*EXERCISE GOAL:*
Note every line in the entries that contains the string "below", and copy it.

[Records drawn from a dataset]
____

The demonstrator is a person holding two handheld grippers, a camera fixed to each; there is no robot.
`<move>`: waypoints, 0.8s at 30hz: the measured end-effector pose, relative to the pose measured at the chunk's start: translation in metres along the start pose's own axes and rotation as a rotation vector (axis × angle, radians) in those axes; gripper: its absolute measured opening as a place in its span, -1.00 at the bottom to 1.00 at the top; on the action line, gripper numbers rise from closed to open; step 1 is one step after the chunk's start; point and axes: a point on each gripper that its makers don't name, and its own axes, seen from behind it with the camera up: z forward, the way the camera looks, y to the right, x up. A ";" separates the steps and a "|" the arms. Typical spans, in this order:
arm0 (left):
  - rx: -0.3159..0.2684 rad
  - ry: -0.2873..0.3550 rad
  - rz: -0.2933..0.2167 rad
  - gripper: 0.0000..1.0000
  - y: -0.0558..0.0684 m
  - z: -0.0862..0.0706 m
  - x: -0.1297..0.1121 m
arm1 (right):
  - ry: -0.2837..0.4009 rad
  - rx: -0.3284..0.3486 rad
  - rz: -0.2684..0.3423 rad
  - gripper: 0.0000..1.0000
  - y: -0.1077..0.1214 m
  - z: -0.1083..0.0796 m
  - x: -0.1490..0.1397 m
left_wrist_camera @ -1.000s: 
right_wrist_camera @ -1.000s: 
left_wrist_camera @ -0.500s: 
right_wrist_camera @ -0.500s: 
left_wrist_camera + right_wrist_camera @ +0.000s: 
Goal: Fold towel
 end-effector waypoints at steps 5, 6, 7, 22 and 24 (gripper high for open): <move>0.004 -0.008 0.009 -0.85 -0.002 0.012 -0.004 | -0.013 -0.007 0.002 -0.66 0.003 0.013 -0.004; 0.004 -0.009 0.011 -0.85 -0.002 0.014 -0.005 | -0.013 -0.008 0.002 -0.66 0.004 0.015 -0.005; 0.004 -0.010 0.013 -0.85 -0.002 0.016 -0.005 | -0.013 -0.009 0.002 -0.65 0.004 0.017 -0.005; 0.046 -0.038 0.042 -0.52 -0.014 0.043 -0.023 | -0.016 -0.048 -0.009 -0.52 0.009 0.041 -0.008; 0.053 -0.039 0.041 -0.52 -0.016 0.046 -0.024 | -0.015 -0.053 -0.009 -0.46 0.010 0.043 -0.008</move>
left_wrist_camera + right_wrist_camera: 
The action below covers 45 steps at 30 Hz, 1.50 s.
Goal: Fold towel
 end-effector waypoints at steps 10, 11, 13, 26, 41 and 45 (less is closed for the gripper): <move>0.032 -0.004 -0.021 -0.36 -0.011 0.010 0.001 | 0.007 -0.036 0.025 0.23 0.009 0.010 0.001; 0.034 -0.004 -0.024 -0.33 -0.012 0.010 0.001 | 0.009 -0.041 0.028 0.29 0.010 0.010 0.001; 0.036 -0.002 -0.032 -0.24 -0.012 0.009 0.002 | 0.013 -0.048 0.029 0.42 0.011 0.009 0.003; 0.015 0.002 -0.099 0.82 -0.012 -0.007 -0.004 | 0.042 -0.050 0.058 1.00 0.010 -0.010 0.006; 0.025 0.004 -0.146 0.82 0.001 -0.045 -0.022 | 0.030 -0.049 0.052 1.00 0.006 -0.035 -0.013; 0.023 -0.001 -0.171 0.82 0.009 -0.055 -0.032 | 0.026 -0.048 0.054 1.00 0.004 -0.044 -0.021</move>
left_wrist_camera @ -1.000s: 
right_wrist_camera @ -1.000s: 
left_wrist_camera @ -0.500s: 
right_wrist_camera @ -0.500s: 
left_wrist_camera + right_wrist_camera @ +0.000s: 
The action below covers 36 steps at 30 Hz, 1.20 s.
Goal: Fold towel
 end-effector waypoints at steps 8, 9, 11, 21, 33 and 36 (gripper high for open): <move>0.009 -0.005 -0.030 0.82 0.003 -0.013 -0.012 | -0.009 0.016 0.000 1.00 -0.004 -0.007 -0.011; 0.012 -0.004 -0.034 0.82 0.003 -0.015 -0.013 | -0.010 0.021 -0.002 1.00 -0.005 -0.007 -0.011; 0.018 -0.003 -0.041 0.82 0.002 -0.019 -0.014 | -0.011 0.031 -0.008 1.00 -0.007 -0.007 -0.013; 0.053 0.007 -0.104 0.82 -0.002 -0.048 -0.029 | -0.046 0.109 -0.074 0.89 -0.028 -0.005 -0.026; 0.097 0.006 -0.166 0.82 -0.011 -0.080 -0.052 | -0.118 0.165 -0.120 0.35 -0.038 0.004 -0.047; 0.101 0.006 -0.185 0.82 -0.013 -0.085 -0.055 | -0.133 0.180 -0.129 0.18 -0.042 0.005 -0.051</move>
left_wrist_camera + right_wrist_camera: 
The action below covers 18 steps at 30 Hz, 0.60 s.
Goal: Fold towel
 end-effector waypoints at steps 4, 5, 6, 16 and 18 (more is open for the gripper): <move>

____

*RESULT OF THIS EXERCISE:*
The action below covers 45 steps at 30 Hz, 1.50 s.
The action below covers 36 steps at 30 Hz, 1.20 s.
The action below covers 18 steps at 30 Hz, 0.60 s.

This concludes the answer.